- **Records drawn from a dataset**
Segment Open

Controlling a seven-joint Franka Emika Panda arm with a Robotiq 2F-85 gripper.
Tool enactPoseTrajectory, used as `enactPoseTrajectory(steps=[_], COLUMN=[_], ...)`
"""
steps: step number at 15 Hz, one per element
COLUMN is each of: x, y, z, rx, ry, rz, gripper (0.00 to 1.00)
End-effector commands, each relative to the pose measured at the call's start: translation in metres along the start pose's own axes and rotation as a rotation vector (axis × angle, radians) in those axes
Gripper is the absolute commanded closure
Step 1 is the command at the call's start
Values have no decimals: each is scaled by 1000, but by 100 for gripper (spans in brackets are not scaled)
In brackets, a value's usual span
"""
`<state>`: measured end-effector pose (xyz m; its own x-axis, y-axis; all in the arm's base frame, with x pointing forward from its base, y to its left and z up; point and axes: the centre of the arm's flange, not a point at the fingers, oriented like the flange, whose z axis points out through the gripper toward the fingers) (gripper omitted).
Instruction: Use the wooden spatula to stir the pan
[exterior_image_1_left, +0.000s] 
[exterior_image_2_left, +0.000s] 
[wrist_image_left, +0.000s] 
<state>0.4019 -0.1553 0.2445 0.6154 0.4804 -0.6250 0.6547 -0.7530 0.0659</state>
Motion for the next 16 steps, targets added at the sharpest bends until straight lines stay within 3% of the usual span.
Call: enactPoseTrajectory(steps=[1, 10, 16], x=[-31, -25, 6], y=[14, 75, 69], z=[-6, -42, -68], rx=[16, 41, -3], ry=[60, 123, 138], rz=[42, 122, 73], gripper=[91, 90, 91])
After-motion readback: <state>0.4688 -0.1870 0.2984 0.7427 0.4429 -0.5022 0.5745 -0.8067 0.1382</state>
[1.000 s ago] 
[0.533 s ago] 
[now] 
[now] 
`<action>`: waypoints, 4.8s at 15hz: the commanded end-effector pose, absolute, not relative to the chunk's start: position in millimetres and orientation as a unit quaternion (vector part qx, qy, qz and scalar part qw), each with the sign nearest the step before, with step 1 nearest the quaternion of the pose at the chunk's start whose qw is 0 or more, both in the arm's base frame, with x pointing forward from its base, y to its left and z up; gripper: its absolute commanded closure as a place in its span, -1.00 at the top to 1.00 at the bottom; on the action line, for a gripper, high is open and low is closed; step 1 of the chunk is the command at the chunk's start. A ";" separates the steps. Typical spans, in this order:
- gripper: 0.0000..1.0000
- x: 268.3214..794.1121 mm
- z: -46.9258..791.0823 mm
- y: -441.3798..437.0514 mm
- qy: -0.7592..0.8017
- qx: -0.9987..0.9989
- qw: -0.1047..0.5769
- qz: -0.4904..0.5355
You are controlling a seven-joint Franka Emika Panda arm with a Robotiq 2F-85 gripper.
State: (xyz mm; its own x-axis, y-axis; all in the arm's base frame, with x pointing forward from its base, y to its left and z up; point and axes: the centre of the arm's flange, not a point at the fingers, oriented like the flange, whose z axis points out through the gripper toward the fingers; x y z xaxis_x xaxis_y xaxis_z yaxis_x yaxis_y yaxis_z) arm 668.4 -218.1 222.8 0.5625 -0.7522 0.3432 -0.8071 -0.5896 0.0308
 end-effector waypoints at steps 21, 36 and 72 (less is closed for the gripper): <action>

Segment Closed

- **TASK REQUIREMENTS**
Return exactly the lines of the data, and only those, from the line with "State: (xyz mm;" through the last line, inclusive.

- **SOLUTION**
State: (xyz mm; its own x-axis, y-axis; all in the arm's base frame, with x pointing forward from its base, y to its left and z up; point and axes: the centre of the arm's flange, not a point at the fingers, oriented like the flange, whose z axis points out through the gripper toward the fingers; x y z xaxis_x xaxis_y xaxis_z yaxis_x yaxis_y yaxis_z) arm 668.4 -218.1 222.8 0.5625 -0.7522 0.3432 -0.8071 -0.5896 0.0308
 end-effector waypoints at steps 21, 36 and 72 (less is closed for the gripper): <action>

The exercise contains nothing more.